There was a time that SVG was going to replace flash, or something like that, but these days people just use the "simple" subset. I've seen multiple implementations for the vector graphics based on compute shaders, impressive stuff, can render the tiger svg with no problem. Parsing the bezier curves out of the xml is not that hard compared to all the work needed the have this work on the GPU. Most people also don't understand XML, I'm building a sort of compiler for it with full support for Namespaces, Schema, XLinks and all of that, boring stuff that needs to be done, I don't understand why this needs to be your problem though and even then those standard are not THAT hard. You will only understand XML if you need to use XML. Yes XML is verbose but also your mom is fat and you still love her don't you? Developers look at me weird when I start talking XML, like I am some sort of boomer that want to limit women's right to choice or something like that. Better not to mention it, or I'll have to listen to them explaining why JSON is just better for hours on end without ever considering the strange bizz requirements I labour under.

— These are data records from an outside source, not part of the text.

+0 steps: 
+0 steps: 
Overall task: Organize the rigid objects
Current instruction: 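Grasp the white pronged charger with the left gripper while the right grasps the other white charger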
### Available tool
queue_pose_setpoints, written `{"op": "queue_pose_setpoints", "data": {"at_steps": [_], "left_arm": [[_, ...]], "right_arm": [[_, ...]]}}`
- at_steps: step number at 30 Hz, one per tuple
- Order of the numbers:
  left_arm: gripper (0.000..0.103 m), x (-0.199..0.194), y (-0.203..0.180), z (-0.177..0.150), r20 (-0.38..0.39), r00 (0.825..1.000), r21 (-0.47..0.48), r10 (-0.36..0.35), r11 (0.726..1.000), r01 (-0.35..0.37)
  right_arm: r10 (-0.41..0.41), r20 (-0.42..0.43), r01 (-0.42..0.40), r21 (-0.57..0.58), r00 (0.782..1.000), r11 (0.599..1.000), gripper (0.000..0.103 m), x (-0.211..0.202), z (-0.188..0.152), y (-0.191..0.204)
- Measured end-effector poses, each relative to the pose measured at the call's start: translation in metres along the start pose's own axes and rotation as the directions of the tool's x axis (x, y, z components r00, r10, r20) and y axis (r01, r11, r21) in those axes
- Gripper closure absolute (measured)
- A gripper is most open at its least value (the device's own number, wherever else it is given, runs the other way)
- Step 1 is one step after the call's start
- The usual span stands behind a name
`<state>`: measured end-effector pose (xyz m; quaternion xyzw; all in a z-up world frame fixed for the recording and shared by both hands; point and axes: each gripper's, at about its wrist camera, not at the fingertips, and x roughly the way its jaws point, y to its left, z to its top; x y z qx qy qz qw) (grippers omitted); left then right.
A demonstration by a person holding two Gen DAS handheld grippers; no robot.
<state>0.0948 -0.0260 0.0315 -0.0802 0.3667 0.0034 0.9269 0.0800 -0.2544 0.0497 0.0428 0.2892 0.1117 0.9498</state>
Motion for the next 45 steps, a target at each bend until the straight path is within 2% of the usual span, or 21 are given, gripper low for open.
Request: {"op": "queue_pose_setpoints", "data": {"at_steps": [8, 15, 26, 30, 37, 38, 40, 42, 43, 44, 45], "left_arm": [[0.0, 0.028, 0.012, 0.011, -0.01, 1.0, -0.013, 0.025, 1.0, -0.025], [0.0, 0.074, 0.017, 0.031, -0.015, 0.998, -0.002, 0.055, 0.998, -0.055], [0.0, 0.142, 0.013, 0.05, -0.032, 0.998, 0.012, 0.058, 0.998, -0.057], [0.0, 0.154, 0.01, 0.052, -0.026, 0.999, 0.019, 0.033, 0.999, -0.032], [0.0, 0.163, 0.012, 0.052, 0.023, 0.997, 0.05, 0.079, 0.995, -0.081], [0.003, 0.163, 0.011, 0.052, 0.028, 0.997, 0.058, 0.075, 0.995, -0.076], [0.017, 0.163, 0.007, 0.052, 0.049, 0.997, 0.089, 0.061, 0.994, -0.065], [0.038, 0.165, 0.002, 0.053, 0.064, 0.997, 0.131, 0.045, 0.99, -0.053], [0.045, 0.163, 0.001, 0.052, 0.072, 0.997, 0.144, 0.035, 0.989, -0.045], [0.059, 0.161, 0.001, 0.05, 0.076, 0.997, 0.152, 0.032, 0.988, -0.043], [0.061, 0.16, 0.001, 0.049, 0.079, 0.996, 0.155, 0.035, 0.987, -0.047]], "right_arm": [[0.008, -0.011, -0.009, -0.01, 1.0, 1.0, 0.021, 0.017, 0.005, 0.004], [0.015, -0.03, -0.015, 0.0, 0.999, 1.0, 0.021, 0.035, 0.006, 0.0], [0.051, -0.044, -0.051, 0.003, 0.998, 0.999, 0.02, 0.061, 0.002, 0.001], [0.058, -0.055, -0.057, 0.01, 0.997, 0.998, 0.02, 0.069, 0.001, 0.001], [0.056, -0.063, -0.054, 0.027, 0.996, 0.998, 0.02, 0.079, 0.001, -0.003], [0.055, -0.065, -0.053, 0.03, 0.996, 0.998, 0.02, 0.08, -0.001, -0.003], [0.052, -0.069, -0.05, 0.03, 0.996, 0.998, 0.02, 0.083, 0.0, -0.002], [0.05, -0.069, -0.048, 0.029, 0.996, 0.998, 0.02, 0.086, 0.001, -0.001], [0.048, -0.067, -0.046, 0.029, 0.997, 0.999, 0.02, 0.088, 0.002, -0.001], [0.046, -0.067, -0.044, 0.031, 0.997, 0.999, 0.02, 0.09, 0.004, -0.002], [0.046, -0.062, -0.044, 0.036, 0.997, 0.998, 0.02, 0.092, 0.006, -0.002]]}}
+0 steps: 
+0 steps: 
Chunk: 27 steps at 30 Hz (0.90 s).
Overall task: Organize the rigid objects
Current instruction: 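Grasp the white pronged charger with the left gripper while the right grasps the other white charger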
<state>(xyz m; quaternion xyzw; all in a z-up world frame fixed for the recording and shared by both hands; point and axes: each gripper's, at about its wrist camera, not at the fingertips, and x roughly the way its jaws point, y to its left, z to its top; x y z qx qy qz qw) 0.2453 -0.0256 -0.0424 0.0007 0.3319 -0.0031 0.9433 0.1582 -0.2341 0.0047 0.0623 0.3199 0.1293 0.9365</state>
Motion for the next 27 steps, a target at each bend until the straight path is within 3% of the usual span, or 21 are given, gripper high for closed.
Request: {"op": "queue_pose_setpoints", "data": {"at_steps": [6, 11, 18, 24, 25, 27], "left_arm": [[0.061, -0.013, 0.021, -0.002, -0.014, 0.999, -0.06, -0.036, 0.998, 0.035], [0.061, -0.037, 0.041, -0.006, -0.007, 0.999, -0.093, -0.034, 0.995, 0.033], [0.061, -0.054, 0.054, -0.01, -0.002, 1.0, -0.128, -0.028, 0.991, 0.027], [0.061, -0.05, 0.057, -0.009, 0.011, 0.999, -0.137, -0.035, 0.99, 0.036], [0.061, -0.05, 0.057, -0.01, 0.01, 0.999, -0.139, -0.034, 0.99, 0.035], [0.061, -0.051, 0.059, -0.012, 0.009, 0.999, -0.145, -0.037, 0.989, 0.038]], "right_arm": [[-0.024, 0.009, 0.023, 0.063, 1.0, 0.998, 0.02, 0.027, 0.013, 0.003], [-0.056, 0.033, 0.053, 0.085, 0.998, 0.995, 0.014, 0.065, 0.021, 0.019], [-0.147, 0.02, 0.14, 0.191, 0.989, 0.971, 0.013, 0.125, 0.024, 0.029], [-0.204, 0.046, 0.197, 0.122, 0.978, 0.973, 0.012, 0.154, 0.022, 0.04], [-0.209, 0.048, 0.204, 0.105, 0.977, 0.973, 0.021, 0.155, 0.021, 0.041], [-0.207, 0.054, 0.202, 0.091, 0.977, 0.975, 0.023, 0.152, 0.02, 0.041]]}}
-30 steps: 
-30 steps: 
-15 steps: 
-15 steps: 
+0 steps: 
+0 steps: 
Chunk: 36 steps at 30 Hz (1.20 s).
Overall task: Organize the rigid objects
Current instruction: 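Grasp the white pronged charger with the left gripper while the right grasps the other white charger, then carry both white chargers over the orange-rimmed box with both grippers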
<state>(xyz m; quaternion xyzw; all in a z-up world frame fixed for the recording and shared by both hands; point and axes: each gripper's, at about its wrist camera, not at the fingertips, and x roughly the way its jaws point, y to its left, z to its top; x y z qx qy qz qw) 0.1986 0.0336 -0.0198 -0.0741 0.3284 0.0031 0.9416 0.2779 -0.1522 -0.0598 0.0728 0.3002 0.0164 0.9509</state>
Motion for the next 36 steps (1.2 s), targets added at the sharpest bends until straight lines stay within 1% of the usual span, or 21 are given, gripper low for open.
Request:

> I'm building a sort of compiler for it with full support for Namespaces, Schema, XLinks and all of that, boring stuff that needs to be done, I don't understand why this needs to be your problem though
Well if you just do the generic version uncritically, you end up with all sorts of security vulnerabilities. Things like xml external entities, xinclude have causes quite a few security issues over the years when processing svgs.
What are you gonna do if you want to give a user the option to display the same search result in a html table and a map drawn on a canvas element, or maybe some info viz thing like a chart? No htmx fanboy has a nice solution for this. Im fine with making hyper media part of the synthesis but ignoring features that you have for free with modern hybrid ssr spa is not helping.
I'm assuming that you're referring to the fact that if you get the data as JSON from the server side, you can use it to render out your multiple visualisations. If this is not what you're getting at, my apologies.
If you send the HTML table over the wire, you can use it as the datasource for the other visualisations, same as you would with JSON. You can extend it with `data-` attributes if necessary to get some extra machine-readable information in there, but I have not needed to do that yet.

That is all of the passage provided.